TASK REQUIREMENTS: Copy each line of the data that has "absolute" in it.

SUPPLIED INFORMATION:
╔══

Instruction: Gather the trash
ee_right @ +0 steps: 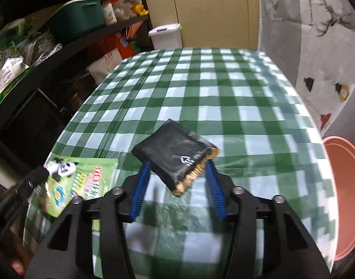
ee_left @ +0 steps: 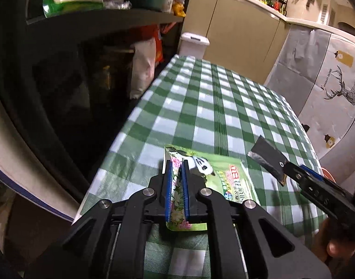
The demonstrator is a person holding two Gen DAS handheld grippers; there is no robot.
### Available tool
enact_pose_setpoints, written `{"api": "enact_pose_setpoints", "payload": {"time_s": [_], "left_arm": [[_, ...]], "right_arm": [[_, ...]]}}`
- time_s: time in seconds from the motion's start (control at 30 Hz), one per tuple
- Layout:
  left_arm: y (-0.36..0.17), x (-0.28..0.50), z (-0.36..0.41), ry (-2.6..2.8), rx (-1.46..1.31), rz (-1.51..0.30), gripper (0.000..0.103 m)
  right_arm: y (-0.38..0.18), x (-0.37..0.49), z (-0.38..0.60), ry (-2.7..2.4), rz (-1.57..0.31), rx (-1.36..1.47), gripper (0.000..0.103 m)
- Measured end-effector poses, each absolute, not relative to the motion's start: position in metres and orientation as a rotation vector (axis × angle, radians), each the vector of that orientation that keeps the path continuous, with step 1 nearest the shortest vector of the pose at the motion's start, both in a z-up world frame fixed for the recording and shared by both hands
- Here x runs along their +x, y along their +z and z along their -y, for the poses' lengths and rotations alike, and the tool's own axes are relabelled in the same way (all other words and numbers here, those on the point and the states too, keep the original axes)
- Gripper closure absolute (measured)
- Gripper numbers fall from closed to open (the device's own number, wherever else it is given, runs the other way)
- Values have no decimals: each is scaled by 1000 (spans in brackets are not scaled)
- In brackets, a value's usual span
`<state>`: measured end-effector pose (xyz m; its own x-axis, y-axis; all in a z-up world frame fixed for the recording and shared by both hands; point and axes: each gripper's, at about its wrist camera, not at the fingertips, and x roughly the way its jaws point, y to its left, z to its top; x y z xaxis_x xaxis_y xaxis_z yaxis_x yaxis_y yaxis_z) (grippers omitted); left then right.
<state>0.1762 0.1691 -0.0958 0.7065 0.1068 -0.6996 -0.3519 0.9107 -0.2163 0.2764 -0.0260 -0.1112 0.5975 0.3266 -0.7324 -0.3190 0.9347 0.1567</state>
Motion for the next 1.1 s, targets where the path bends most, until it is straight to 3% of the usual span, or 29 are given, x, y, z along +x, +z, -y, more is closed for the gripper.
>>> {"api": "enact_pose_setpoints", "payload": {"time_s": [0.07,0.13,0.2,0.5,0.77,0.87,0.97,1.1], "left_arm": [[-100,178,-170,257,-353,-763,91],[-103,178,-171,255,-359,-777,72],[-105,179,-172,252,-368,-782,59],[-115,192,-167,222,-367,-825,56],[-117,196,-165,216,-346,-841,58],[-117,195,-167,223,-345,-839,65],[-115,192,-170,224,-364,-830,72],[-111,186,-173,223,-398,-815,79]], "right_arm": [[-112,285,16,397,-871,-18,38],[-111,293,8,410,-876,-58,31],[-112,303,3,415,-883,-98,28],[-129,321,-5,444,-948,-190,22],[-131,317,-2,443,-931,-217,22],[-129,313,-2,446,-916,-229,32],[-126,305,-2,444,-889,-259,52],[-123,294,-4,450,-857,-335,93]]}}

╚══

ANSWER TO THIS EXERCISE:
- Measured end-effector poses, each absolute, not relative to the motion's start: position in metres and orientation as a rotation vector (axis × angle, radians), each the vector of that orientation that keeps the path continuous, with step 1 nearest the shortest vector of the pose at the motion's start, both in a z-up world frame fixed for the recording and shared by both hands
- Gripper closure absolute (measured)

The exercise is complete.